#### DATA TO PROCESS

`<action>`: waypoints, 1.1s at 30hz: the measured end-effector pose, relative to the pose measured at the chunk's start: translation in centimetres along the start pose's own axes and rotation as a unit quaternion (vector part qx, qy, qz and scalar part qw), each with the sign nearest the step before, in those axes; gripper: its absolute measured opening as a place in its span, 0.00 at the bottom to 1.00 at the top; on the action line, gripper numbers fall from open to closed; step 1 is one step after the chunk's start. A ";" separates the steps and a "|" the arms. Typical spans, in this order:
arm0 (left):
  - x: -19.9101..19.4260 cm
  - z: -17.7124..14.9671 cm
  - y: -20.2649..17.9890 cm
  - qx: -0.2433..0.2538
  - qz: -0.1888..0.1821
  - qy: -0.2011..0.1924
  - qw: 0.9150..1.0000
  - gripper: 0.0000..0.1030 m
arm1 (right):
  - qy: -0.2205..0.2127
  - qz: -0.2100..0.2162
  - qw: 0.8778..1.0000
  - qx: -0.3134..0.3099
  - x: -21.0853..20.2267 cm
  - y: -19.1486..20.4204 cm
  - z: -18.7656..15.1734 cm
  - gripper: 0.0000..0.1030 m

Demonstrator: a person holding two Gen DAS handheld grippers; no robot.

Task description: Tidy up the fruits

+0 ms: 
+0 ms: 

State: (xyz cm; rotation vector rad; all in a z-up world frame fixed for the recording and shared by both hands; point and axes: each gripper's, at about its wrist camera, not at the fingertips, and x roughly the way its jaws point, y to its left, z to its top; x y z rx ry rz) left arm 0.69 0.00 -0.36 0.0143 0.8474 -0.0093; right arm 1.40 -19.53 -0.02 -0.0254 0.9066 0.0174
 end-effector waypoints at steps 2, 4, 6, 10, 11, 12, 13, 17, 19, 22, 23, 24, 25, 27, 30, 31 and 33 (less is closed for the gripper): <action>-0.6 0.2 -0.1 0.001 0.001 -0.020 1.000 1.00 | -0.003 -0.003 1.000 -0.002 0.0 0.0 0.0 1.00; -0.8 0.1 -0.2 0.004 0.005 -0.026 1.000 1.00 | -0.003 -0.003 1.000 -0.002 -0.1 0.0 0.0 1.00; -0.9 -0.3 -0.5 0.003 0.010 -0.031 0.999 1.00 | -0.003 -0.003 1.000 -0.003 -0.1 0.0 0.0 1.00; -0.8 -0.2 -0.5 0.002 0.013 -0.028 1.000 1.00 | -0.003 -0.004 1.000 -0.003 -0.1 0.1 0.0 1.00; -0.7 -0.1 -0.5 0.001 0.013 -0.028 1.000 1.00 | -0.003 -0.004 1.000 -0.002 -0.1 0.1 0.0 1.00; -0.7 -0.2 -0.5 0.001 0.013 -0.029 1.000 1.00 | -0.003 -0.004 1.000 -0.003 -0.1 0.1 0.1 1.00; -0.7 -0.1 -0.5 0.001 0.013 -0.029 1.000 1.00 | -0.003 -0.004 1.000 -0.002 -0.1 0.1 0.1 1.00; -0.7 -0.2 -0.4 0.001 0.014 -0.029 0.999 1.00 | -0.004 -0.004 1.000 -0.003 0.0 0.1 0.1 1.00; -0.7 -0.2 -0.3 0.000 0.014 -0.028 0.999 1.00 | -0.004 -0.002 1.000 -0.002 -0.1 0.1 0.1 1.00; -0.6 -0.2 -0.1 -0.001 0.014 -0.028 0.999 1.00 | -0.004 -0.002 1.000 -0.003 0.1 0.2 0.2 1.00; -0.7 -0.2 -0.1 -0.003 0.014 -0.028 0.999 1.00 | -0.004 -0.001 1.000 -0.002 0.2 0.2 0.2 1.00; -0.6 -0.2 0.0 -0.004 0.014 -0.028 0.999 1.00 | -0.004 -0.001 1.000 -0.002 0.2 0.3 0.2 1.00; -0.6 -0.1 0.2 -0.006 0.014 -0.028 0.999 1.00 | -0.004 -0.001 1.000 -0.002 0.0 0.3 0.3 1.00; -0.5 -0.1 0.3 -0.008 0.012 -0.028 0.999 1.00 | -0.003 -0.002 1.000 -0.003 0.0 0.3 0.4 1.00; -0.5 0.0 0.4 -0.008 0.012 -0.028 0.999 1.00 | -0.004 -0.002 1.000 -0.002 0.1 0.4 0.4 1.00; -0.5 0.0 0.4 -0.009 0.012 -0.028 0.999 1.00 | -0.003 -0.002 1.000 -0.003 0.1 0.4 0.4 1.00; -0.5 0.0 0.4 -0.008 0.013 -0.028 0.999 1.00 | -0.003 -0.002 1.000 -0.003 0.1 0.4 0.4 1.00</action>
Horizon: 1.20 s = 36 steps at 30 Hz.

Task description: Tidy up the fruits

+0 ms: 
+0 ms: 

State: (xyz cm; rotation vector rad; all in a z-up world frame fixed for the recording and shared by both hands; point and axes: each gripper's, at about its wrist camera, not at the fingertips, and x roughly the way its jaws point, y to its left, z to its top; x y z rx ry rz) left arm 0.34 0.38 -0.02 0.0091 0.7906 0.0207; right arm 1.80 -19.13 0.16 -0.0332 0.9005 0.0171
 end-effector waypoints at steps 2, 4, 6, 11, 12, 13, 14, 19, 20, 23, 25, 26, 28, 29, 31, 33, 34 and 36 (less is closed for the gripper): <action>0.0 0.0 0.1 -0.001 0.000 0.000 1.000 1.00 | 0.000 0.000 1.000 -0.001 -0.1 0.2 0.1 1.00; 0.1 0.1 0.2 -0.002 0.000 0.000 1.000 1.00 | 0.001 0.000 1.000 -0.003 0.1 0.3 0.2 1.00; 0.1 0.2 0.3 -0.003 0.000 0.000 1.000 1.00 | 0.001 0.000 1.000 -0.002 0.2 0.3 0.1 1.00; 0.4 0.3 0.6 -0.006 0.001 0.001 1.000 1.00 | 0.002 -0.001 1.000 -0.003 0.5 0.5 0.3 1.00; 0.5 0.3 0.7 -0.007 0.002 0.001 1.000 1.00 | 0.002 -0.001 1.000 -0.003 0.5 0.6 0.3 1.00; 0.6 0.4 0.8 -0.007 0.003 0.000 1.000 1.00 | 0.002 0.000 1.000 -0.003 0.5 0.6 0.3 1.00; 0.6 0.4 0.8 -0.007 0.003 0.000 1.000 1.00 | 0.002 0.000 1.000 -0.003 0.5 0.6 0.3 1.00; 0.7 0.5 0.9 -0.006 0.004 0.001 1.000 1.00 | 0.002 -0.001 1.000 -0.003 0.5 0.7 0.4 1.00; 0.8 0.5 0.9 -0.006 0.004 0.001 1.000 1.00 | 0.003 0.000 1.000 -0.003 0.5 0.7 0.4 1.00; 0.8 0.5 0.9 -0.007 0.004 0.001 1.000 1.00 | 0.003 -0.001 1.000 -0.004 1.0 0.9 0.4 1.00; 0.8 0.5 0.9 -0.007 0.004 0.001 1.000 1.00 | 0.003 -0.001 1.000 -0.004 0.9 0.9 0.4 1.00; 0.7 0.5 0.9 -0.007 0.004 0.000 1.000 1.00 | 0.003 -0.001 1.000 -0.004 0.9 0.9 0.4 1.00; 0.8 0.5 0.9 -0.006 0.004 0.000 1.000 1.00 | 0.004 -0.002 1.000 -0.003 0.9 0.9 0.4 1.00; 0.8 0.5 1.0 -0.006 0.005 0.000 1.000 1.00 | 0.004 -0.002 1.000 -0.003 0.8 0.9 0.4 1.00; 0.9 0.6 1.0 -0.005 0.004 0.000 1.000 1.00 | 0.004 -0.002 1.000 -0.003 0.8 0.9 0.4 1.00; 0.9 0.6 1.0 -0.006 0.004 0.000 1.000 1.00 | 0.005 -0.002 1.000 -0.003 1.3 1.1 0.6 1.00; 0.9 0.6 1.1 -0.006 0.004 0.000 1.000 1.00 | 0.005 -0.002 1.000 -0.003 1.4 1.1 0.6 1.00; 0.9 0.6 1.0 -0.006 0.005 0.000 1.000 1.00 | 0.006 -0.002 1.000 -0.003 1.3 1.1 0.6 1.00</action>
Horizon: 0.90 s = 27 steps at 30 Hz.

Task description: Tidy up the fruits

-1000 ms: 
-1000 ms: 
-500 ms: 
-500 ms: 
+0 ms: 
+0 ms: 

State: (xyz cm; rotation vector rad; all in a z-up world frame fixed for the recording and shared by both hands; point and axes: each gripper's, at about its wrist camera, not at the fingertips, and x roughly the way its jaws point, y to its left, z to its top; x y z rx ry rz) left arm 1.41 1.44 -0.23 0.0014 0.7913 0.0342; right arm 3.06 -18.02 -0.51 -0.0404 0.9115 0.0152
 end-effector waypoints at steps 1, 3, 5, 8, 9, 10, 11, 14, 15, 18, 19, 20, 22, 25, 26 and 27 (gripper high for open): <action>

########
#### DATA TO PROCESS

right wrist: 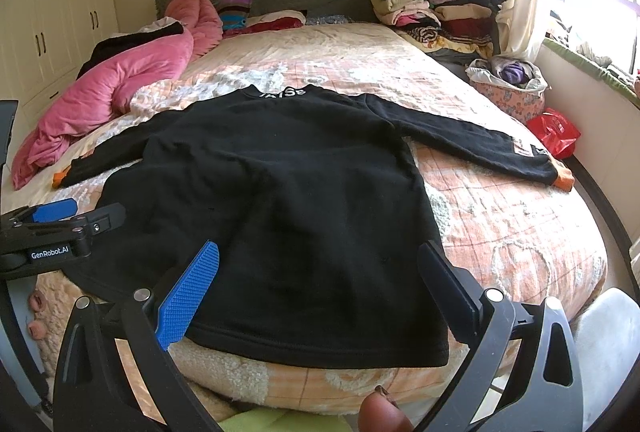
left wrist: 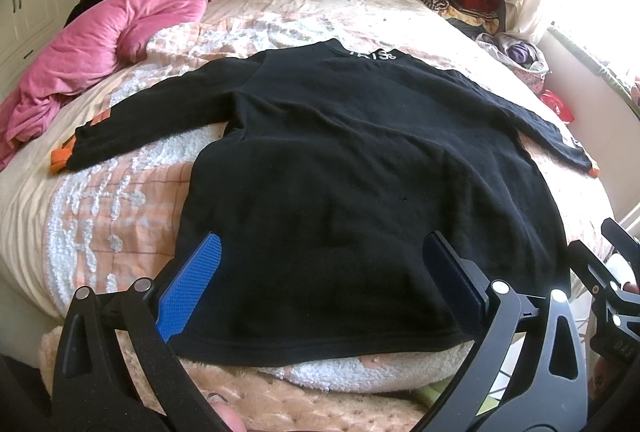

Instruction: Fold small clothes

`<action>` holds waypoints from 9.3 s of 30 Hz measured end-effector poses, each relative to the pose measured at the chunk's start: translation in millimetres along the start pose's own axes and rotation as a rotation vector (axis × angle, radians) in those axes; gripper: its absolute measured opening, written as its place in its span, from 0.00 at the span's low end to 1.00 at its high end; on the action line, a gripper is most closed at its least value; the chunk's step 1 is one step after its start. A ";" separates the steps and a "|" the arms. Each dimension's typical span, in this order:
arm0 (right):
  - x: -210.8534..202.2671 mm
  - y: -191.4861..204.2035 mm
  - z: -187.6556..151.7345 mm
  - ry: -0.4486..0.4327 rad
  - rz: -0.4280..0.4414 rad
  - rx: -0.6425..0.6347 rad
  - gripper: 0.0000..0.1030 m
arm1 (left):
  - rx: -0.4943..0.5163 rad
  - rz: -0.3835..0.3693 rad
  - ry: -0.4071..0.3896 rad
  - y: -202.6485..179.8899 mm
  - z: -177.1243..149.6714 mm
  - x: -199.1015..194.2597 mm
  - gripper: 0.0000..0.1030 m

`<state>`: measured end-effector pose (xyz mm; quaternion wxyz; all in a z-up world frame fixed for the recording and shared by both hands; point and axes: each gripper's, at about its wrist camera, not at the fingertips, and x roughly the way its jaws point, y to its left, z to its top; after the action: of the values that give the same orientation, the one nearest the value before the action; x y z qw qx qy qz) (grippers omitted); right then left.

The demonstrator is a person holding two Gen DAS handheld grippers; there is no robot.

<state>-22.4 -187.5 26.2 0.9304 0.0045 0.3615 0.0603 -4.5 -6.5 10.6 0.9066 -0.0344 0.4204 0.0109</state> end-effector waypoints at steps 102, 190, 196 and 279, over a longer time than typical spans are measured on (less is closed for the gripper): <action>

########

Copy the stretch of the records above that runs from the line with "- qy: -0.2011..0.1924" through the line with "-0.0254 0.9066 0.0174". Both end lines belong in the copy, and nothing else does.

  - qy: -0.2011..0.1924
  - qw: 0.9150..1.0000
  - gripper: 0.0000..0.1030 m
arm1 (right):
  - qy: -0.2205..0.2127
  - qz: -0.2100..0.2162
  - qw: 0.8778..1.0000
  - qx: -0.3134..0.3099
  - x: -21.0853..20.2267 cm
  - y: -19.1486..20.4204 cm
  - z: -18.7656..15.1734 cm
  - gripper: 0.0000..0.1030 m

Demonstrator: a person holding two Gen DAS handheld grippers; no robot.

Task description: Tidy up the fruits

+0 ms: 
+0 ms: 

State: (xyz cm; rotation vector rad; all in a z-up world frame fixed for the recording and shared by both hands; point and axes: each gripper's, at about its wrist camera, not at the fingertips, and x roughly the way its jaws point, y to its left, z to its top; x y z rx ry rz) left arm 0.69 0.00 -0.36 0.0143 0.8474 -0.0093; right arm 1.40 -19.53 -0.02 -0.0254 0.9066 0.0174

The required output has been given in full.